Du côté de ceux qui combattent le texte, la "satisfaction" est de mise. "Je n'imagine pas qu'il soit reprogrammé tout de suite", avance Patrick Hetzel, le député sortant des Républicains, opposé comme la majorité de sa famille politique à l'aide à mourir. "Et avec les navettes parlementaires nécessaires sur un texte comme celui-ci", même s'il réussit finalement à trouver une majorité, ça ne sera pas avant "2026 ou plus". "Je ressens une forme de soulagement", abonde Claire Fourcade, vice-présidente de la Société française d'accompagnement et de soins palliatifs, opposée de longue date à l'euthanasie. "Ce texte partait dans une direction qui ne nous paraissait pas être la bonne", estime-t-elle. Cette dernière compte utiliser le délai fourni par les législatives pour continuer "à s'adresser à tous ceux qui veulent en savoir plus sur notre opposition à l'aide à mourir".

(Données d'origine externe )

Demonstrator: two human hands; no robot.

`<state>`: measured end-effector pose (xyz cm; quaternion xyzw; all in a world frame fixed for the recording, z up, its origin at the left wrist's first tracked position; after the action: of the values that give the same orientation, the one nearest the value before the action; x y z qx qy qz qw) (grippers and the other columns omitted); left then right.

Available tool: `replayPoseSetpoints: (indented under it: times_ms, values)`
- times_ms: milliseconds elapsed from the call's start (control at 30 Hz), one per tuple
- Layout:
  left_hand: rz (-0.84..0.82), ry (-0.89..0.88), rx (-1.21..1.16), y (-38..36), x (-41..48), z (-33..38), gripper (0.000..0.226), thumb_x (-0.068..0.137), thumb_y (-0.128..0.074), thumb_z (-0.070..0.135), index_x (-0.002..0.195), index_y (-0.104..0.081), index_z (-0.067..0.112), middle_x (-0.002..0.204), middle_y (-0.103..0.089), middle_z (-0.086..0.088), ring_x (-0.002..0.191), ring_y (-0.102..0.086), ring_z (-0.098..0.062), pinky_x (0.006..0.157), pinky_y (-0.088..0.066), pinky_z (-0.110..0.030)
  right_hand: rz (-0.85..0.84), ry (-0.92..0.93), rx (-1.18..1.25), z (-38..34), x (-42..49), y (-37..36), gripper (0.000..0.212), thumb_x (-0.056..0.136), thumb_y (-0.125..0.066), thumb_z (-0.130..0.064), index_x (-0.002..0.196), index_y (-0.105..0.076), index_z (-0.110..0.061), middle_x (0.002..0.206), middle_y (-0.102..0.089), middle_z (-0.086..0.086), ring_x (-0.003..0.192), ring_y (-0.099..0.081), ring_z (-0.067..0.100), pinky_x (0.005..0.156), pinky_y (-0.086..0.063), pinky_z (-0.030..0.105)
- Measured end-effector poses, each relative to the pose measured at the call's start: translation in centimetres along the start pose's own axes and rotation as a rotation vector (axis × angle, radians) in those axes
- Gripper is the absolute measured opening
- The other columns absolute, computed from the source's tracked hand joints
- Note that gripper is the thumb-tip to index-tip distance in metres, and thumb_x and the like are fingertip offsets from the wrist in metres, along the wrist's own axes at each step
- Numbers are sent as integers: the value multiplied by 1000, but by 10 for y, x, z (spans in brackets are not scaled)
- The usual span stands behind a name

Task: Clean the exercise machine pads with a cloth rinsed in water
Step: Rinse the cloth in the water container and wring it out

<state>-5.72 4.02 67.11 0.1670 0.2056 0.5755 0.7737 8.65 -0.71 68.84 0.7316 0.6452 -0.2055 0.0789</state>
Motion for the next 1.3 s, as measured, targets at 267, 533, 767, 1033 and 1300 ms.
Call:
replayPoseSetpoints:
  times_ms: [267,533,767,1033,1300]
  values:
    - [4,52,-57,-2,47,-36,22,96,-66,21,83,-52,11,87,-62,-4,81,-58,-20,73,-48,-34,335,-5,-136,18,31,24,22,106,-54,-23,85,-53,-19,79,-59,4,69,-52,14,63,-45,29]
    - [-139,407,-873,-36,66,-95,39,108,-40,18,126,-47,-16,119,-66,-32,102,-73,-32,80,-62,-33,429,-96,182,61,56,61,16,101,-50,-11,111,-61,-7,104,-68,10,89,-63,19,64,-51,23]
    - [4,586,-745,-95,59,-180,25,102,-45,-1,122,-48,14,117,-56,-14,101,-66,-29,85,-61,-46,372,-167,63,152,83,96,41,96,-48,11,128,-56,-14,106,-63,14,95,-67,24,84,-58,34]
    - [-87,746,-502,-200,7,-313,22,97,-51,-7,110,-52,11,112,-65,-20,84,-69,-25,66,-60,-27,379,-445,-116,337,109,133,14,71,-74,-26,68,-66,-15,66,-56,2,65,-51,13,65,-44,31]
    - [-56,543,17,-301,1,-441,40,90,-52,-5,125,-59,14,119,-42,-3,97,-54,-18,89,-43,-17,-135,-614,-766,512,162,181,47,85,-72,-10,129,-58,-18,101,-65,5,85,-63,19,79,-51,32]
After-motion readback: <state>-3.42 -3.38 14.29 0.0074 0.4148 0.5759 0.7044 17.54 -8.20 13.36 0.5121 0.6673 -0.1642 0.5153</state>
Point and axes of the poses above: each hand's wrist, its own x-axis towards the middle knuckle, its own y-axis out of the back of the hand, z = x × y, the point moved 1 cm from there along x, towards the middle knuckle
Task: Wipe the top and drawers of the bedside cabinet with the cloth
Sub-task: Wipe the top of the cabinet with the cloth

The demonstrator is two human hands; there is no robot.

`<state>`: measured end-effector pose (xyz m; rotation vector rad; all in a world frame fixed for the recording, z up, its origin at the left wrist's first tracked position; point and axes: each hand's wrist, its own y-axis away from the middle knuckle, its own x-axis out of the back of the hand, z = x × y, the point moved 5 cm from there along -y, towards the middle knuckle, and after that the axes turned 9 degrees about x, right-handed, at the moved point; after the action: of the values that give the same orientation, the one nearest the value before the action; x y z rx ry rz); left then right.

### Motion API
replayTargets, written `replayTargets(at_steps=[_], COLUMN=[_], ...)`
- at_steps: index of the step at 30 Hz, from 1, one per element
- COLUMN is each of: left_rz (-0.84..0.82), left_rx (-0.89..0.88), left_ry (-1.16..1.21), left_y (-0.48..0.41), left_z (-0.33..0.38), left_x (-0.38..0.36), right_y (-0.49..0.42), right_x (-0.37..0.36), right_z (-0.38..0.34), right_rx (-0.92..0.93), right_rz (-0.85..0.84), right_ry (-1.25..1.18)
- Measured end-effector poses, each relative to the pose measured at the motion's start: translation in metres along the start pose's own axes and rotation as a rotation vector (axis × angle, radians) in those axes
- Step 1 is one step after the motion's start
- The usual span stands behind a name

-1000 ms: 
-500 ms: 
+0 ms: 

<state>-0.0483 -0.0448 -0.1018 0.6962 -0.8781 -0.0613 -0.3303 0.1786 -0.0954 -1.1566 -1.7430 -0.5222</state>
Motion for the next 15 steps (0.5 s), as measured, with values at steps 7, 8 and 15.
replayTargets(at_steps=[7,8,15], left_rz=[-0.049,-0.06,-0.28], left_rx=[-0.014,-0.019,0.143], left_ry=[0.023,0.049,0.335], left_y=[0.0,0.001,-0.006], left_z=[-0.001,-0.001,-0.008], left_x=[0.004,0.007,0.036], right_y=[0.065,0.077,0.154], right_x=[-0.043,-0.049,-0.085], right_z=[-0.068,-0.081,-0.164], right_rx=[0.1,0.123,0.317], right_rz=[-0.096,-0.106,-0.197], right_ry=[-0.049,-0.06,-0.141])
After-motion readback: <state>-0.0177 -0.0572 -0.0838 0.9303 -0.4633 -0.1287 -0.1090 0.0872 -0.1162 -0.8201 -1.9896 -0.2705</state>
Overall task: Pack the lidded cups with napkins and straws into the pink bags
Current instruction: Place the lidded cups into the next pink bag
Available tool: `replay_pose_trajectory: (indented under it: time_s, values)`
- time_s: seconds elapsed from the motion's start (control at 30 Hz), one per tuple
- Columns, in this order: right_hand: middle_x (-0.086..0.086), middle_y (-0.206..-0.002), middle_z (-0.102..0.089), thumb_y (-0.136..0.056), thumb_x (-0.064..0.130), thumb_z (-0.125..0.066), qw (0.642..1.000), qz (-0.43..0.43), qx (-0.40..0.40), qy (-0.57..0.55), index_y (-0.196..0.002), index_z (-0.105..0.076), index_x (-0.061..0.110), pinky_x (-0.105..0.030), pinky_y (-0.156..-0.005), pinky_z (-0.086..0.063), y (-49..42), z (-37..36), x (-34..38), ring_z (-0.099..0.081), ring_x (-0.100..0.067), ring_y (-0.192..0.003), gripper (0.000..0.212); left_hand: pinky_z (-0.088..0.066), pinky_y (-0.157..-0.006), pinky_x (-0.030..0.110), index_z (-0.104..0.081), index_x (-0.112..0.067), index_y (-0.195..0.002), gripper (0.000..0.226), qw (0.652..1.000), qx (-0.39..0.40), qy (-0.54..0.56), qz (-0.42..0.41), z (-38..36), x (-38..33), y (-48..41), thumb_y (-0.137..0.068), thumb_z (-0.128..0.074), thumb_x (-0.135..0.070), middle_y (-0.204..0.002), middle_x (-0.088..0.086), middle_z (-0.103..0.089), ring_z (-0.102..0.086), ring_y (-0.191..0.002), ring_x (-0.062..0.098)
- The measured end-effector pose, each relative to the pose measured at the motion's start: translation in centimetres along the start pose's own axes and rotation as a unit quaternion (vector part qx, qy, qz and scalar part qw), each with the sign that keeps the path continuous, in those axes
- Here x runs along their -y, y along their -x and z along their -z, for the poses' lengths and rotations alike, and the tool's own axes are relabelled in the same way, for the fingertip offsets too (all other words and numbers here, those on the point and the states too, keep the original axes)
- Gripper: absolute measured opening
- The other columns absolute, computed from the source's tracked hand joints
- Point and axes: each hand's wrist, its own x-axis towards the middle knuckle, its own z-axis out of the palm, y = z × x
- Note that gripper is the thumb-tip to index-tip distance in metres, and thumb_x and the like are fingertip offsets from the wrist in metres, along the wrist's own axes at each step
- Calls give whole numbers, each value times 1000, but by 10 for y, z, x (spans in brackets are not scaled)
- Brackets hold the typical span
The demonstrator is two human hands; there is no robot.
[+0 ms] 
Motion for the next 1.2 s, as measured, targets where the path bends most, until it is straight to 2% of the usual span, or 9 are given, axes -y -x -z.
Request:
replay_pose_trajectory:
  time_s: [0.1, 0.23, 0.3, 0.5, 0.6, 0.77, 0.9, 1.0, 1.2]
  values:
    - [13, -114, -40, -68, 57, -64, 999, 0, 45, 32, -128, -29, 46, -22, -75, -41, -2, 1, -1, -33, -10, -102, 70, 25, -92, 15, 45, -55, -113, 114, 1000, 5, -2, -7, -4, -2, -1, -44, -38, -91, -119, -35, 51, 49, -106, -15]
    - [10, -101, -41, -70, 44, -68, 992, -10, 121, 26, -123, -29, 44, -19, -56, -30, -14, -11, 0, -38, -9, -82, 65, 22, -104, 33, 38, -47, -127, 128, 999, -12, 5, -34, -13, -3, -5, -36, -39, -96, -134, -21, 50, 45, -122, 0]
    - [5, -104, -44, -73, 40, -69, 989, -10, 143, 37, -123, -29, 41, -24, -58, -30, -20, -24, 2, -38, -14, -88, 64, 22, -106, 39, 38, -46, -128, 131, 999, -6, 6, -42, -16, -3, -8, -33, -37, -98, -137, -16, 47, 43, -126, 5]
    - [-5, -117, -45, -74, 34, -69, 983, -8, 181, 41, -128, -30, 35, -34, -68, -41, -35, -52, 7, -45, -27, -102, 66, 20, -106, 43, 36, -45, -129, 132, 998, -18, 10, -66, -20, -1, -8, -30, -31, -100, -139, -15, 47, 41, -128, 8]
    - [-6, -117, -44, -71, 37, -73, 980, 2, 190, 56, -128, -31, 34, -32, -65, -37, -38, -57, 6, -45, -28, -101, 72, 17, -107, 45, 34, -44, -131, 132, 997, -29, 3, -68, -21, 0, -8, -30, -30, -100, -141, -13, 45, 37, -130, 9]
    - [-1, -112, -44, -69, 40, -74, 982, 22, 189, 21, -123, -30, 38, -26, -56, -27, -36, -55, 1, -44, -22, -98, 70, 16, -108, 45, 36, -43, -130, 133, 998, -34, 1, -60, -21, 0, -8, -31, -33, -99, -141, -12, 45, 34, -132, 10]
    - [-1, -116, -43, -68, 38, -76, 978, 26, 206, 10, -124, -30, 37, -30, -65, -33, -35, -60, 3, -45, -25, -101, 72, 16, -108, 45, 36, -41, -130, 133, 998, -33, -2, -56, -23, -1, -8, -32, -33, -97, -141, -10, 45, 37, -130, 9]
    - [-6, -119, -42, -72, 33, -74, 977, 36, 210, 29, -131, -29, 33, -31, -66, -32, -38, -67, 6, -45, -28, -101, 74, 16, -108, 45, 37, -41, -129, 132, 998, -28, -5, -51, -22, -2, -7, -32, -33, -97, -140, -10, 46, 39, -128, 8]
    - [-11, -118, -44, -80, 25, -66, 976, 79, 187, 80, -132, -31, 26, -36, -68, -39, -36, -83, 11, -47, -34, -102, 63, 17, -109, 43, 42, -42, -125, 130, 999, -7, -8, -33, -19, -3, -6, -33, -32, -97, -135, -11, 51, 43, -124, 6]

En revanche, la médecin espère que "la question du développement des soins palliatifs" ne restera pas lettre morte, estimant qu'un "consensus" a été atteint. Avant la suspension des débats, les députés ont en effet consacré, contre l'avis du gouvernement, un "droit opposable" aux soins palliatifs, alors qu'une personne sur deux n'y a pas accès aujourd'hui. Un souhait partagé par Patrick Hetzel :

"Les soins palliatifs et la question de la dépendance me paraissent prioritaires par rapport à l'aide à mourir."

Patrick Hetzel, député des Républicains opposé au projet de loi

à franceinfo

Pour d'autres opposants au projet de loi, le délai supplémentaire n'est pas synonyme de victoire. "La boîte de Pandore est ouverte, il faut aller jusqu'au bout de la discussion maintenant", estime ainsi François Braun, ancien ministre de la Santé, qui n'avait pas caché ses réserves sur l'aide à mourir quand il était encore au gouvernement. "Reporter encore la discussion reviendrait à rouvrir une nouvelle fois ces débats."